This 1885 letter was written by Dr. Mary Mills Michael, a native of Franklin and a former resident of Walton, and it does not have an envelope. It was sent to Alice and Cora Dann, of Walton. Alice and Cora are the daughters of Mary Ann Grant Dann: they were about 12 and 10 years old when the letter was written. They were active in the Women's Christian Temperance Union, even as girls. They were members of the Methodist Church. Mary Ann's sister, Kate Grant, is the "Katy" mentioned toward the end. --Carolee Innskeep|
(posted to dcnyhistory.org website May 16, 2011)
Hastings, Adams Co., Neb.
March 30th '85
Dear Little Friends, Alice + Cora,
I have just read anew your letters of nearly a year ago, and shutting my eyes, I seem to see two bright, anxious willing girls, almost stepping in to young womanhood.
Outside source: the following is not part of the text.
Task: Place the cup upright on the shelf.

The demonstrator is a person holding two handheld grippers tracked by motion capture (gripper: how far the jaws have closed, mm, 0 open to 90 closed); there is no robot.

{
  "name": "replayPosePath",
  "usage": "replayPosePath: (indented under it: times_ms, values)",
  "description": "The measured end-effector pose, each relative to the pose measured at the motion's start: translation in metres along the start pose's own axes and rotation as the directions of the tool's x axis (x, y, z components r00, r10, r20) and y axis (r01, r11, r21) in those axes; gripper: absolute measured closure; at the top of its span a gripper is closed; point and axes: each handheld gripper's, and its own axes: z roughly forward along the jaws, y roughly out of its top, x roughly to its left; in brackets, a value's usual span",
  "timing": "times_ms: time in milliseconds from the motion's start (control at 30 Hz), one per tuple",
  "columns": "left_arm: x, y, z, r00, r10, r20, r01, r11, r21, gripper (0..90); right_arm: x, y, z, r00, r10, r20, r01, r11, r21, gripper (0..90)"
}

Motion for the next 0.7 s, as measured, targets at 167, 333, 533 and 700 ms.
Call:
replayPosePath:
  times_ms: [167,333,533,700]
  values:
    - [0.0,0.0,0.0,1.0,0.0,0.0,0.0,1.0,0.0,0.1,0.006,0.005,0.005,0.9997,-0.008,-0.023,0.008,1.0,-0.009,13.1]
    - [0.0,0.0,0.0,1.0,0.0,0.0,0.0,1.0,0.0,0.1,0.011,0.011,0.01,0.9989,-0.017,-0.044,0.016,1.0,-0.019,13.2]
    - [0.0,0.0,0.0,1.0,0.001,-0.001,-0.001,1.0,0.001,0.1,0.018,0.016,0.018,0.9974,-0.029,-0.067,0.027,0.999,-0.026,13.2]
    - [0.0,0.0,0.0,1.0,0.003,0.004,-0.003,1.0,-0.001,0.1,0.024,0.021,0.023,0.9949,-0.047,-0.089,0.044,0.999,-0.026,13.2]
I know they are bright scholars their writing + composition tell the story, and added to that I know, they know some things not learned at school, can tell how many cows there are to milk and chickens to feed, can sew carpet rags, piece quilts + make fancy work as "Willing Workers" they are anxious and Willing to work for the Master. I could ask nothing better than, that you should be strong enough in body to carry out all the good work there is waiting for you, the making of pleasant homes, and educating missionaries for those who know not Christ. The cause
of Temperance needs you too, for if liqors (sic) can be banished there will be many hearts made happy that are now full of sorrow and many more might be made fit for a better home beyond. Tell me please of how much you "Workers" have made in the year + what use you made of the Money. We have two hundred children in the band of hope here. The roads are dusty, sun shining warmly as a May Day need be. I have talked a little of coming East this summer, but have just heard my brother + wife are talking of coming here if so I will wait another year at least. When you see Mrs. Warner, please put a kiss one on each cheek for me, + tell me what she says about it, + if Aunt Katy + MaMa + Mrs. Stacy + Mrs. Robertson like such medicine give them a dose. I remember a sick little girl in your house some time ago. Shall I fancy always remember you. and hope some day to meet you, on Nebraskas (sic) broad prairies, or among Old Delawars (sic) Hills, if not again here on earth, may it be in "The many mansions prepared for us." Do not wait so long as I have, write me a long letter soon.
Love to all who inquire for M. M. Michael, M.D.